■ WHAT THE TASK REQUIRES ■
Locate every line in the material below that has the word "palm". Copy each of those lines.

*** Opening of ENTRIES SUPPLIED ***

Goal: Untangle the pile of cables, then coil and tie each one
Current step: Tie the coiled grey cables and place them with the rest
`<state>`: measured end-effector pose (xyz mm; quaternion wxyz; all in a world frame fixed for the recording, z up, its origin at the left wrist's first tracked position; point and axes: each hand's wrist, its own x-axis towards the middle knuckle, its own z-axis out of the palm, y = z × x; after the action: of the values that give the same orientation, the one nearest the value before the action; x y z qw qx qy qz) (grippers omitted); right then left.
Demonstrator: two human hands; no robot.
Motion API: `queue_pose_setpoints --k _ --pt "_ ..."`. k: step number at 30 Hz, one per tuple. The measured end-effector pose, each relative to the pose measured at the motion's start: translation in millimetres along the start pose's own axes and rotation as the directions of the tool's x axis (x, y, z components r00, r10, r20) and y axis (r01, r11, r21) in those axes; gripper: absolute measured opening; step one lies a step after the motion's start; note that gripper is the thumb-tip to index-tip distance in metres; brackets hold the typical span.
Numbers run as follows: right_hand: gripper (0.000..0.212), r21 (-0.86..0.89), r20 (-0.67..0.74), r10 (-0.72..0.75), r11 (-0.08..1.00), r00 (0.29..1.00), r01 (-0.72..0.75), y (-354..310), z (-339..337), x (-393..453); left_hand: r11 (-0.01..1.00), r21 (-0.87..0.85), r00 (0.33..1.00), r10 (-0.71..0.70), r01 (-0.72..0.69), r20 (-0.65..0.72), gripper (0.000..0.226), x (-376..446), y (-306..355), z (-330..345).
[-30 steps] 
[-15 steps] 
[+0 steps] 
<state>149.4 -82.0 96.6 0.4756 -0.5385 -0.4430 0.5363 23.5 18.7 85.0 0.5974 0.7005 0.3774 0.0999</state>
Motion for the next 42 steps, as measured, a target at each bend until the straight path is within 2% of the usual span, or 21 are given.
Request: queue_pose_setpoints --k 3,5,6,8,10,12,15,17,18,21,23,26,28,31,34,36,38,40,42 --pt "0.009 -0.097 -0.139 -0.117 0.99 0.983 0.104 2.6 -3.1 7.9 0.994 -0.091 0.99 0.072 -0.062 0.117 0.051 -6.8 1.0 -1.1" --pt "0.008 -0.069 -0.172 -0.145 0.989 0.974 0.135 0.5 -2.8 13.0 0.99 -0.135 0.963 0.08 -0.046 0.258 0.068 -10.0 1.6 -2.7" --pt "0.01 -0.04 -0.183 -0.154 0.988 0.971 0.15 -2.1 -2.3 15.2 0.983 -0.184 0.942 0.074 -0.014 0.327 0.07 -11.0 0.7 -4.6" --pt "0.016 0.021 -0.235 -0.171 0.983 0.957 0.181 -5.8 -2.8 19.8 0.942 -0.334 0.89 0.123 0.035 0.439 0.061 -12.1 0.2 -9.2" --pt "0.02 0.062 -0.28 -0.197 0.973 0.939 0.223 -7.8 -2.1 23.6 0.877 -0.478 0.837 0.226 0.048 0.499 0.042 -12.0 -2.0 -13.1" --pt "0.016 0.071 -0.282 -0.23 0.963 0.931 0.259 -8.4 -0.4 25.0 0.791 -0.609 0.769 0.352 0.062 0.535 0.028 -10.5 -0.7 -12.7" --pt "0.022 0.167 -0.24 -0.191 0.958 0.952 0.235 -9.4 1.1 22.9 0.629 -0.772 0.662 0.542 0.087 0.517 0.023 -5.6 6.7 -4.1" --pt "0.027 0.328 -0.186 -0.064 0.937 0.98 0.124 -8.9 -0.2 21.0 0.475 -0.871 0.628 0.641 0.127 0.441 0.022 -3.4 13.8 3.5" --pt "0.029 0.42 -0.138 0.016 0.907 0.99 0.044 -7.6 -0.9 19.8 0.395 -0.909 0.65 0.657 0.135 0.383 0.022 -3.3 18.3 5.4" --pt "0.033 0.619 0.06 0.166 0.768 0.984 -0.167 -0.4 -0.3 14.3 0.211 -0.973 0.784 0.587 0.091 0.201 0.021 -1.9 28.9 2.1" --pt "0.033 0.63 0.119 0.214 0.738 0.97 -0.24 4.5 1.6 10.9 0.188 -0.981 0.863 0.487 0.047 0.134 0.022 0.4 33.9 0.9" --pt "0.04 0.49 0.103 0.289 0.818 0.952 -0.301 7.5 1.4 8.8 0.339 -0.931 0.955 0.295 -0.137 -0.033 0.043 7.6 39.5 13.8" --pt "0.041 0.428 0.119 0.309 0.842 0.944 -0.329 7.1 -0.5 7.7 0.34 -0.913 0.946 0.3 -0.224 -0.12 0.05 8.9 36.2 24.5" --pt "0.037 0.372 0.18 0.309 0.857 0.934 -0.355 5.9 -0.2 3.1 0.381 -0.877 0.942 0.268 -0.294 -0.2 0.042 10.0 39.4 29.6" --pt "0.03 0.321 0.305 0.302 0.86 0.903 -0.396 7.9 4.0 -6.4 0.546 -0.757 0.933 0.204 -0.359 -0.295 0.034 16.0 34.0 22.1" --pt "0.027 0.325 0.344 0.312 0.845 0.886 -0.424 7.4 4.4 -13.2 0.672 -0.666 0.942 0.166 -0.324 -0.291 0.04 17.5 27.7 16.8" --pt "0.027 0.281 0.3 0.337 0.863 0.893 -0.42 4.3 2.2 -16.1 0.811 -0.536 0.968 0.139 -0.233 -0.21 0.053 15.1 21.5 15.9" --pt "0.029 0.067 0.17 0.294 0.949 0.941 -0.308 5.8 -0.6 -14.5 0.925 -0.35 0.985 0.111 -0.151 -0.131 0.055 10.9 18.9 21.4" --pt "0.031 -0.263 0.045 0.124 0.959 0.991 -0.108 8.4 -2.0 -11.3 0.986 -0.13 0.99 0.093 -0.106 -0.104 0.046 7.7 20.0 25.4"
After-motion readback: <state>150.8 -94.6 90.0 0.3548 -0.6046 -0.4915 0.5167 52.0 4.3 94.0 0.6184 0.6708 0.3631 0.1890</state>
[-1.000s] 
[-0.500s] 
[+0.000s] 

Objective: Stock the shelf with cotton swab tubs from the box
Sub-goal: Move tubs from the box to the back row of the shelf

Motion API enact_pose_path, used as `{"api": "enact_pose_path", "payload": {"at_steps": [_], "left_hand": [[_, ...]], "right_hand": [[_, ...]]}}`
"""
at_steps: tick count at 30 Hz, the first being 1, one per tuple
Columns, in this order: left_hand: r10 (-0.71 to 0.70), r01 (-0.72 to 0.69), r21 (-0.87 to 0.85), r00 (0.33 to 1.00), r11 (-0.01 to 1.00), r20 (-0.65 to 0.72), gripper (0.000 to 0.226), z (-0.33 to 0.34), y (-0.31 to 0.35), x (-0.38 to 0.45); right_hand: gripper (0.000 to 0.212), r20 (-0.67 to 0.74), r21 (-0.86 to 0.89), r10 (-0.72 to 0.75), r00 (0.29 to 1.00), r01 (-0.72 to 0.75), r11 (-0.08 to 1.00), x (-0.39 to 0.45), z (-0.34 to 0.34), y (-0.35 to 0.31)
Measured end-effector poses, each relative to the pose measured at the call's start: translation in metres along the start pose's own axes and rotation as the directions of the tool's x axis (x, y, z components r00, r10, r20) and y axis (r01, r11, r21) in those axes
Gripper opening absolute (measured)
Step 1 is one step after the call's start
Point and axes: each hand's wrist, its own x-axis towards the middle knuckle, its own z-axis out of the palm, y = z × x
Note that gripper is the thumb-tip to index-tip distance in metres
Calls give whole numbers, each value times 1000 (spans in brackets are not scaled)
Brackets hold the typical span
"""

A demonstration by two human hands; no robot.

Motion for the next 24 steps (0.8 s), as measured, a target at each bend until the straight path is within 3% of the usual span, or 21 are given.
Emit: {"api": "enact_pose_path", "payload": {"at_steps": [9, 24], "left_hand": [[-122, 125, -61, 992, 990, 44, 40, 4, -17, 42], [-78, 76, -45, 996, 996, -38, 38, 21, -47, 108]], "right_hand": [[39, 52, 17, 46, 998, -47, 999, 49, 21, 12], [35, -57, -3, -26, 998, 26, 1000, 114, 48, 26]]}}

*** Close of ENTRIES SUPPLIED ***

■ WRITTEN SOLUTION ■
`<state>`: measured end-effector pose (xyz mm; quaternion wxyz; all in a world frame fixed for the recording, z up, its origin at the left wrist's first tracked position; point and axes: each hand's wrist, its own x-axis towards the middle knuckle, its own z-axis out of the palm, y = z × x; after the action: of the values that give the same orientation, the one nearest the value before the action; x y z qw qx qy qz) (grippers omitted); right then left.
Point and axes: each hand's wrist, its own x-axis towards the middle knuckle, its own z-axis out of the palm, y = z × x

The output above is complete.